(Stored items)
--*--

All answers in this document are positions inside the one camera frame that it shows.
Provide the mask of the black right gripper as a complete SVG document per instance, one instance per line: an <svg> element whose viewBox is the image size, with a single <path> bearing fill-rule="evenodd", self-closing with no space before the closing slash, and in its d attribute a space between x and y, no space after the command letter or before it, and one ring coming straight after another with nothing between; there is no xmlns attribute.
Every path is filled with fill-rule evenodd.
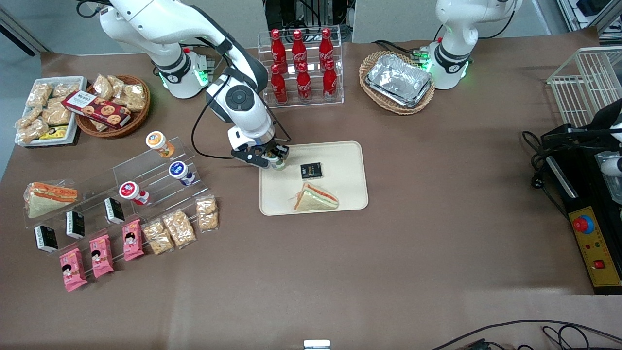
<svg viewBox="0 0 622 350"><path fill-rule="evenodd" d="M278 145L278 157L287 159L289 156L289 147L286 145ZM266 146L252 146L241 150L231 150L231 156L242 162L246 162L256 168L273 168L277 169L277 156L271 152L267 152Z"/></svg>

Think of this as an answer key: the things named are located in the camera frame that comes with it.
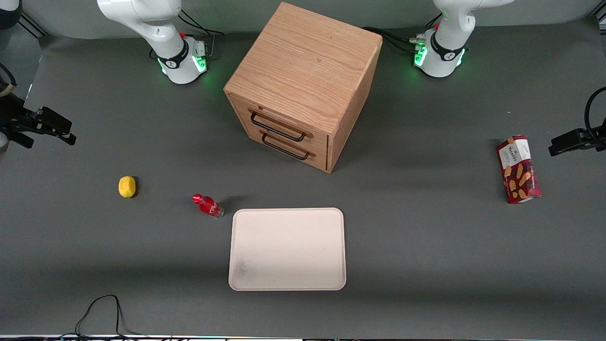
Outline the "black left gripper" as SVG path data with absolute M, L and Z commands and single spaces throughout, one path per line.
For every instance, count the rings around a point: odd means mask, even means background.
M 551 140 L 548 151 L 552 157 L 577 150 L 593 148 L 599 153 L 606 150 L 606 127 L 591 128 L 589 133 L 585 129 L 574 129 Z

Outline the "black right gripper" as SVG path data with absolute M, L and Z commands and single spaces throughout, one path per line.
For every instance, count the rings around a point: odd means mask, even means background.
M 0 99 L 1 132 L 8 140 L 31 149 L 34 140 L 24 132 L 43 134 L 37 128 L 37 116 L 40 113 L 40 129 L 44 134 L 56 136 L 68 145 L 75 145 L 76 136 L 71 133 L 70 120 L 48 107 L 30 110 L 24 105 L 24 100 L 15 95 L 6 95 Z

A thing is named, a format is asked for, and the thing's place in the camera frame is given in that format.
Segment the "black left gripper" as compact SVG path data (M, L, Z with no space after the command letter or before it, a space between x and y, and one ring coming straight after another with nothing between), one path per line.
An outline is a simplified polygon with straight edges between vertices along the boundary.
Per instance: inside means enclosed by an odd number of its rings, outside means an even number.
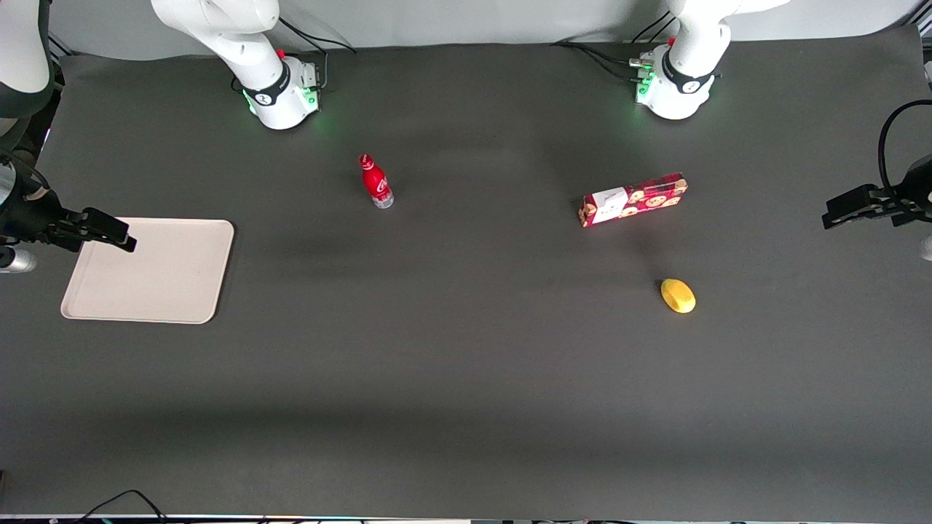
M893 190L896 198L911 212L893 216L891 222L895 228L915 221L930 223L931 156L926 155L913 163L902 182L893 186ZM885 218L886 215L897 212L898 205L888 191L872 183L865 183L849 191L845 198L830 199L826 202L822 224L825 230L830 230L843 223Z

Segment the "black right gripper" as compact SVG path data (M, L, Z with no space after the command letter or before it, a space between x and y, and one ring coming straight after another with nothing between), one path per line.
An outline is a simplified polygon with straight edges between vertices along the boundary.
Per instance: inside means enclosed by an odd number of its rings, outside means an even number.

--*--

→ Your objective: Copy each entry exactly, with no pictures.

→ Solution to this exercise:
All answers in this document are positions inside the one camera frame that it shows.
Provide the mask of the black right gripper as a complete SVG document per instance, one instance per line: an <svg> element whose viewBox is the image size, with a single <path> bearing fill-rule="evenodd", self-closing with no space before the closing slash, and in its d attribute a space between x and y, no space after the command letter or before it, and one ring coming straight after another with nothing between; there is no xmlns attribute.
Every path is filled with fill-rule evenodd.
<svg viewBox="0 0 622 350"><path fill-rule="evenodd" d="M278 145L278 157L287 159L289 156L289 147L286 145ZM266 146L252 146L241 150L231 150L231 156L242 162L246 162L256 168L273 168L277 169L277 156L271 152L267 152Z"/></svg>

Think of this as an answer key: the things named are located in the camera frame that comes with it.
Outline the "black left gripper" as SVG path data with absolute M, L and Z commands and single spaces throughout, one path per line.
For every instance, count the rings around a point: odd means mask, even means background.
M 551 140 L 548 151 L 552 157 L 577 150 L 593 148 L 599 153 L 606 150 L 606 127 L 591 128 L 589 133 L 585 129 L 574 129 Z

Outline the "black right gripper" as SVG path data with absolute M, L and Z commands and single spaces throughout, one path per line.
For every instance, count the rings around a point: odd means mask, even means background.
M 0 99 L 1 132 L 8 140 L 31 149 L 34 140 L 24 132 L 43 134 L 37 128 L 37 116 L 40 113 L 40 129 L 44 134 L 56 136 L 68 145 L 75 145 L 76 136 L 71 133 L 70 120 L 48 107 L 30 110 L 24 105 L 24 100 L 15 95 L 6 95 Z

A thing is named, a format is asked for, and the thing's place in the camera frame is given in that format.
Segment the "black left gripper" as compact SVG path data (M, L, Z with no space after the command letter or before it, a space between x and y, and one ring coming straight after another with nothing between), one path per line.
An outline is a simplified polygon with straight edges between vertices along the boundary.
Per instance: inside means enclosed by an odd number of its rings, outside means an even number.
M893 190L896 198L911 212L893 216L891 222L895 228L915 221L930 223L931 156L926 155L913 163L902 182L893 186ZM885 218L886 215L897 212L898 205L888 191L872 183L865 183L849 191L845 198L830 199L826 202L822 224L825 230L830 230L843 223Z

Segment the "black right gripper" as compact SVG path data (M, L, Z with no space after the command letter or before it, a space between x and y, and one ring coming straight after another with nothing between), one path per line.
An outline is a simplified polygon with straight edges between vertices along the boundary.
Per instance: inside means enclosed by an odd number of its rings, outside means an even number.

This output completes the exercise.